Guides Archives - Page 5 of 7 - John McCormack DBA

Deleting data from a data warehouse

9th January 2018 By John McCormack Leave a Comment

This post about deleting data from a data warehouse is my first post in the #tsql2sday series. This month’s host is Arun Sirpal. (blog)

T-SQL Tuesday #98 – Your Technical Challenges Conquered

Please write about and share with the world a time when you faced a technical challenge that you overcame.

Deleting data from a data warehouse

I was tasked with deleting a large amount of data from our data warehouse. This was because we had sold off a small part of our company (based in a different country) and as such, all associated data had to be removed from our data warehouse. The data warehouse pooled the data from our various OLTP data sources and stored it in one data warehouse.

Challenges

Find out the scope of the data
Identify the data to be purged
Identify the order for the purge to take place
- Why was this important?
Create a process for deleting data that will not interfere with our daily loads
Test, and then deploy with confidence

Find out the scope of the data & Identify the data to be purged

I had to identify which tables held the data. I created a tracking table and inserted the names of all of the tables in our two databases which held customer data.
Looping through all of the tables, I identified which tables had 0 rows where sourceid = 5 and marked these as completed in my tracking table.
The remaining tables containing rows where sourceid = 5 would be the tables where the purge was needed.

Identify the order for the purge to take place

It was not possible or practical to just delete the data based on a list of table names where data was held. I had to consider referential integrity and identify a precedence order in which to carry out the deletes, table by table. Many of our tables had Foreign Key constraints so SQL Server simply prevents you from deleting out of order. Some of our tables had multiple Foreign Key relationships and some went down through many levels. This made determining the order of deletions a difficult task.

Explanation:
If you try to delete a row in a primary key table, the delete will fail when the primary key value corresponds to a value in the foreign key constraint of another table. To make this change, you must do your delete of the foreign key data in the foreign key table first, and then delete from the primary key table.

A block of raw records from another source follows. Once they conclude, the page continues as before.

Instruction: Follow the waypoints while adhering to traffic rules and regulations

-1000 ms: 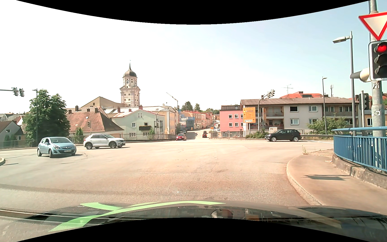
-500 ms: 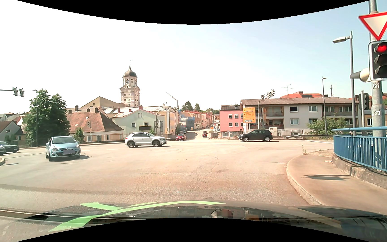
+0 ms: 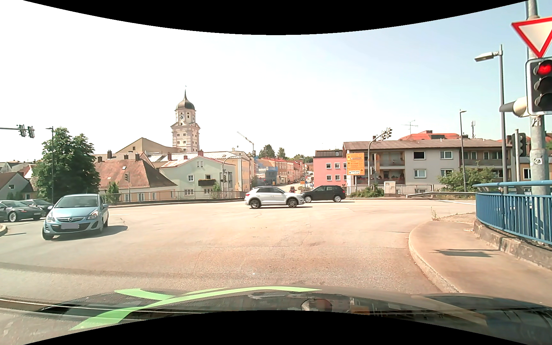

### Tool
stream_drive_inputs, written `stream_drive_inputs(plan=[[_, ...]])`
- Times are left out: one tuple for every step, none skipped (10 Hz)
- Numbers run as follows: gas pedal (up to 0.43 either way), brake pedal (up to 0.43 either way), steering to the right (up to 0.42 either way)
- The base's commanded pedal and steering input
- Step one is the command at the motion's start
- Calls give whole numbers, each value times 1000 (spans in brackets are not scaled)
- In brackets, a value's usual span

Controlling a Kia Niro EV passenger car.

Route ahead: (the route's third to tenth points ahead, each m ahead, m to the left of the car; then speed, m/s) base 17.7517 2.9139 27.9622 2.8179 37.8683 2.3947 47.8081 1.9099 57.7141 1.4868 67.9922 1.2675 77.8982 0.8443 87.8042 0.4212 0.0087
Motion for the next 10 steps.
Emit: stream_drive_inputs(plan=[[0,250,-7],[0,256,-7],[0,256,-7],[0,256,-7],[0,262,-7],[0,256,-6],[0,256,-7],[0,256,-7],[0,256,-7],[0,256,-7]])
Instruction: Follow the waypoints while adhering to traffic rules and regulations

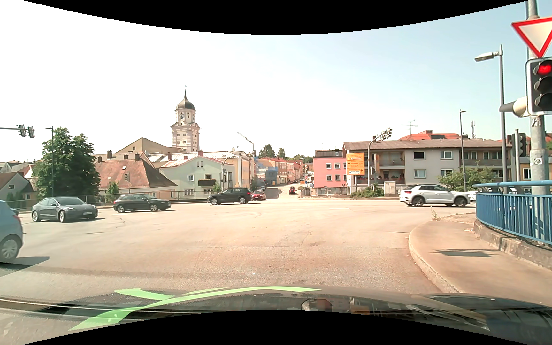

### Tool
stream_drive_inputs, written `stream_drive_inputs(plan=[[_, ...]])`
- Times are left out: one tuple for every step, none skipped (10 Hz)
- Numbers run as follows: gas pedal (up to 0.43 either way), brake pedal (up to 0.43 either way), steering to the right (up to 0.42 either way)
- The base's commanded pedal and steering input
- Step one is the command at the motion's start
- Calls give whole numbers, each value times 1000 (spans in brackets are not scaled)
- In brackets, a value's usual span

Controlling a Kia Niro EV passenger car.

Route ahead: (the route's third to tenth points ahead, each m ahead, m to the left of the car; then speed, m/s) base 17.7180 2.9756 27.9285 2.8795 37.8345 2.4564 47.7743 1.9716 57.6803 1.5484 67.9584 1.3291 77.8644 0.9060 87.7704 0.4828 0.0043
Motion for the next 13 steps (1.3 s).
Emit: stream_drive_inputs(plan=[[0,256,-7],[0,256,-7],[0,256,-6],[0,256,-7],[0,256,-7],[0,256,-7],[0,256,-7],[0,256,-7],[0,256,-7],[0,256,-7],[0,256,-6],[0,256,-7],[0,256,-7]])
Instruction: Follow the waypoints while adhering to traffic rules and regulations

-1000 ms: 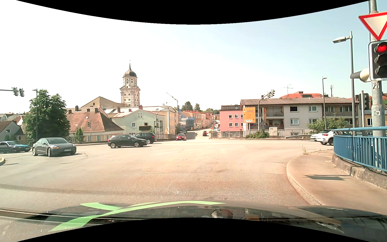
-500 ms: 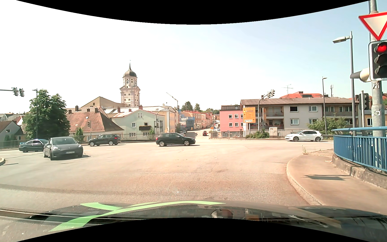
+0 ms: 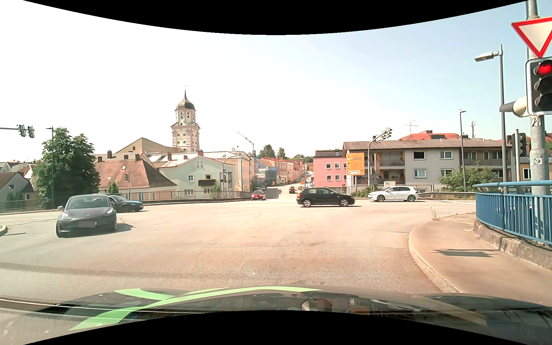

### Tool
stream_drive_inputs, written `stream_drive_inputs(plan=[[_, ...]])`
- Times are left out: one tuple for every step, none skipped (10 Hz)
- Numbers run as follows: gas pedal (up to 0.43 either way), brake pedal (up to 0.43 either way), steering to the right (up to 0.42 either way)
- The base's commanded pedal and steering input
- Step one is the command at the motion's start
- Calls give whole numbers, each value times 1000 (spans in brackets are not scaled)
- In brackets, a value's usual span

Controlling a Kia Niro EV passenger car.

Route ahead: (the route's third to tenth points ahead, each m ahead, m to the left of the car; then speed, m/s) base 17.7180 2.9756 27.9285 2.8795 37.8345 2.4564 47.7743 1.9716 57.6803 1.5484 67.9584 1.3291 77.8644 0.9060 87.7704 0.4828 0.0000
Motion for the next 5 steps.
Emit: stream_drive_inputs(plan=[[0,256,-7],[0,256,-7],[0,256,-7],[0,256,-7],[0,256,-7]])
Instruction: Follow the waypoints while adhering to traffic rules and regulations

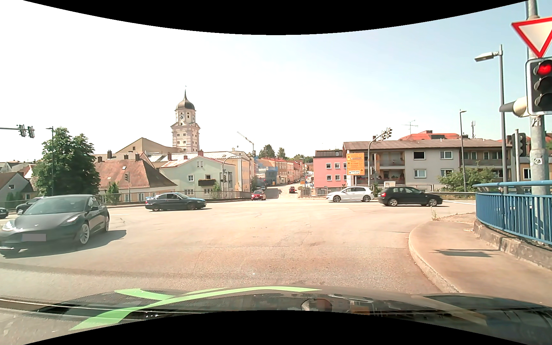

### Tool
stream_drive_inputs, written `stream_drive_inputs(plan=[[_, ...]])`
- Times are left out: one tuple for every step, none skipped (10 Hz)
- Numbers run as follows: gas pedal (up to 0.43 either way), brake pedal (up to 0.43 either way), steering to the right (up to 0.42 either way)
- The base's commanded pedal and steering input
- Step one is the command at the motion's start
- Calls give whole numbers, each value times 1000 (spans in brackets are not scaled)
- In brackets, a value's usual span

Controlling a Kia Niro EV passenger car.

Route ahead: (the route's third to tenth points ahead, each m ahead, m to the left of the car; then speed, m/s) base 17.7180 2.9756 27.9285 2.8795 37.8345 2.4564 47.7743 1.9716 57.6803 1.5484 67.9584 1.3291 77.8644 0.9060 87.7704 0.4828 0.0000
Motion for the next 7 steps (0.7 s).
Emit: stream_drive_inputs(plan=[[0,256,-7],[0,262,-7],[0,262,-6],[0,262,-7],[0,256,-7],[0,256,-7],[0,256,-7]])
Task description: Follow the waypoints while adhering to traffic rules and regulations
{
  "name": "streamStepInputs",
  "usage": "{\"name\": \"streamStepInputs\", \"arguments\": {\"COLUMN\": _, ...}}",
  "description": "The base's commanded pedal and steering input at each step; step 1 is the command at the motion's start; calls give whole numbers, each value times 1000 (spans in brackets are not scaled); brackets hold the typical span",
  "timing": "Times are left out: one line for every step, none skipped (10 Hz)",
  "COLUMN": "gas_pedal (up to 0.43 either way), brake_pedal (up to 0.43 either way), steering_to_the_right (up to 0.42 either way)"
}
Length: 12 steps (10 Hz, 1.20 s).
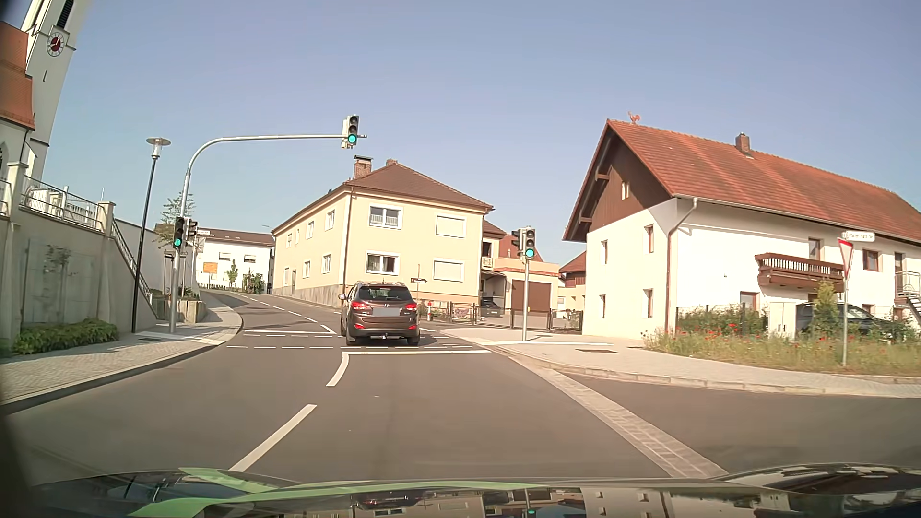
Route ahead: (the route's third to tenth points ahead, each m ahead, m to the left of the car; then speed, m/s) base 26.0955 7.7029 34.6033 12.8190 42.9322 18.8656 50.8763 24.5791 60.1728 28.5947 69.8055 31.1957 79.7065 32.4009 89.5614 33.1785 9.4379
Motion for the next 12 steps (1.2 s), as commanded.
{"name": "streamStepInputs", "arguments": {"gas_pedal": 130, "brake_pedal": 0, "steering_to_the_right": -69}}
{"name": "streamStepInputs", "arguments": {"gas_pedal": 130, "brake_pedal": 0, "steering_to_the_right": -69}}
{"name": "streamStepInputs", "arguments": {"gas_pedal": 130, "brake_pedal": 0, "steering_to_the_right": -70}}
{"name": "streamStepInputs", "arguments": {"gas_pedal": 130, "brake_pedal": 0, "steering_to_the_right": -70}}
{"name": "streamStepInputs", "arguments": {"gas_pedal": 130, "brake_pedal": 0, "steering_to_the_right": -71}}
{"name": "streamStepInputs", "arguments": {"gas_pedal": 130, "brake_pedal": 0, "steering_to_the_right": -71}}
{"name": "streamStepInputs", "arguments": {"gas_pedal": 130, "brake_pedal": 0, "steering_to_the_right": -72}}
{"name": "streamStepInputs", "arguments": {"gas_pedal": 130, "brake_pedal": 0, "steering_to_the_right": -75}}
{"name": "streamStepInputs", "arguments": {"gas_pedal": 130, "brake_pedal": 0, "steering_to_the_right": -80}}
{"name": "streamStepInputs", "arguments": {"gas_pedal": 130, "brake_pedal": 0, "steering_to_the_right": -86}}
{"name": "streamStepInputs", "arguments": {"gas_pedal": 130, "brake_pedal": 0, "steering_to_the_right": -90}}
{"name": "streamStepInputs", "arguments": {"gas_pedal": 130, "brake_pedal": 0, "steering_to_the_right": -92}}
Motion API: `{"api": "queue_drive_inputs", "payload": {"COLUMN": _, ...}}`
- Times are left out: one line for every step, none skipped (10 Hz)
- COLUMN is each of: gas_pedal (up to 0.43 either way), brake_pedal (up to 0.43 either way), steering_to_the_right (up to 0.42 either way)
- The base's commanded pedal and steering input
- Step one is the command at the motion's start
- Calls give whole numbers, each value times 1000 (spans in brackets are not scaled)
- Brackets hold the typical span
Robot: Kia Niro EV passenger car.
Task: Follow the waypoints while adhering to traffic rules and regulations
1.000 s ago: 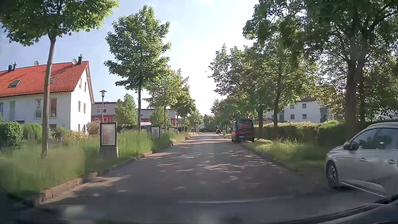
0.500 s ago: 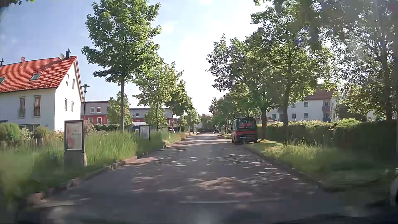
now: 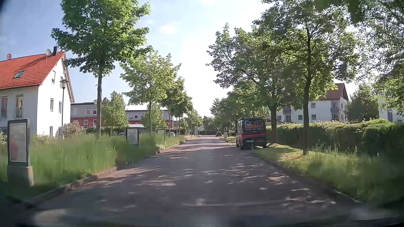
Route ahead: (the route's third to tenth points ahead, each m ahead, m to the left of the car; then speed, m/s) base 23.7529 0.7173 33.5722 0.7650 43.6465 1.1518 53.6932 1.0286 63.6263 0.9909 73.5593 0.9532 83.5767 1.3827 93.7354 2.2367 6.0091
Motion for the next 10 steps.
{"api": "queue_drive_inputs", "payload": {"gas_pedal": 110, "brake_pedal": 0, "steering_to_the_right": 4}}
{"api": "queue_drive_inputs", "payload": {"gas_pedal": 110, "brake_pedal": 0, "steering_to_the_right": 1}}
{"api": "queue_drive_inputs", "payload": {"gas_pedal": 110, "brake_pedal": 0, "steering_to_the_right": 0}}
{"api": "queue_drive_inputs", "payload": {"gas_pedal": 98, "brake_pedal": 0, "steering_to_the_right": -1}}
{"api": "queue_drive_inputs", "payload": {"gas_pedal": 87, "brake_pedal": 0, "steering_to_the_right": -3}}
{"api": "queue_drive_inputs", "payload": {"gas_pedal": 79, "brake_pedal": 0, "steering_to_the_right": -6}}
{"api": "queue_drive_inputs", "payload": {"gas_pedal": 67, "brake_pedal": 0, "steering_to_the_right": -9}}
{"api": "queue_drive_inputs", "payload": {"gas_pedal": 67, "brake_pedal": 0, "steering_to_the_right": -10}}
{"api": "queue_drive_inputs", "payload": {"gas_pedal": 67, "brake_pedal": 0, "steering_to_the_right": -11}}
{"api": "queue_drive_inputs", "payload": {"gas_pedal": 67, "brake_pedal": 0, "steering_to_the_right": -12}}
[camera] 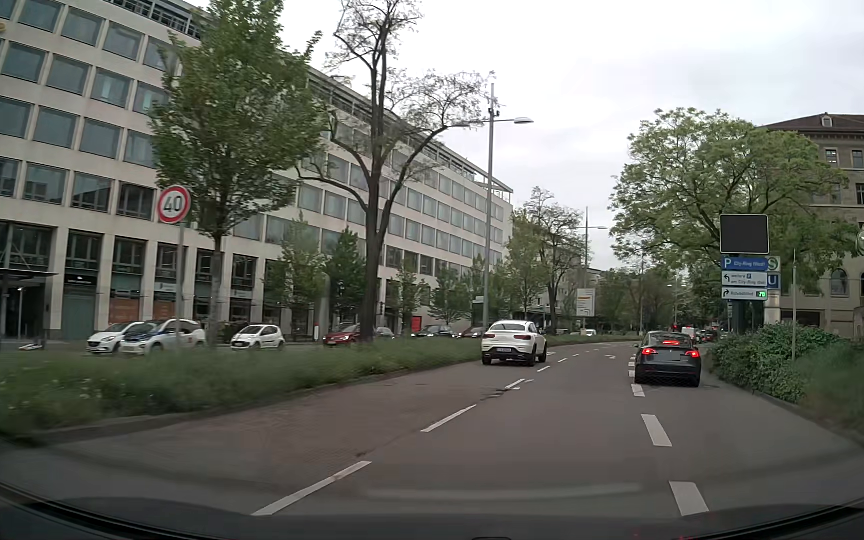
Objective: Follow the waypoints while adhering to traffic rules and regulations
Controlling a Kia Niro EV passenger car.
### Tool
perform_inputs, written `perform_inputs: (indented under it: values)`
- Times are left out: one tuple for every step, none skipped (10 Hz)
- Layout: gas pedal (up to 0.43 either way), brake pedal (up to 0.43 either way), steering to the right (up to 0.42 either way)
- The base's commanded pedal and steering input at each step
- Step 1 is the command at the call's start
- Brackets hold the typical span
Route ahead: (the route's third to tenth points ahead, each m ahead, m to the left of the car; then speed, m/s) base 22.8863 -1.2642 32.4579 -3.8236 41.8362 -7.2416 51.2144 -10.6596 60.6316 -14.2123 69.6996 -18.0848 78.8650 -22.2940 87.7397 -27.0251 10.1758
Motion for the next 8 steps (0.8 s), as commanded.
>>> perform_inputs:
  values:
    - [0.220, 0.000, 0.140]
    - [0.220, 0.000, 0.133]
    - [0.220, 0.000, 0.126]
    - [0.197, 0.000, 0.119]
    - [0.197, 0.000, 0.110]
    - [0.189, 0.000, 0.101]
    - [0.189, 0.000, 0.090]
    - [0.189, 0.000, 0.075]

I wrote a stored procedure which reviewed all of the foreign keys in the database and identified the correct order in which tables could be deleted from. Some tables had no foreign key relationships so these could be done in any order. They were the lowest precedence and were done first. The next set of tables were those foreign key tables referenced by a table with a primary key, but did not reference any other tables. These tables were processed next. This process continued on creating a hierarchy which eventually allowed me to identify the correct order in which the tables could be processed.

Create a process for deleting data that will not interfere with our daily loads

Over the years I have used SSIS for many large administration projects. It is useful where a complex workflow has to be identified and where there are many moving parts. SSIS can do so much more than just ETL. With this in mind, I created an SSIS package which would contain all of the code.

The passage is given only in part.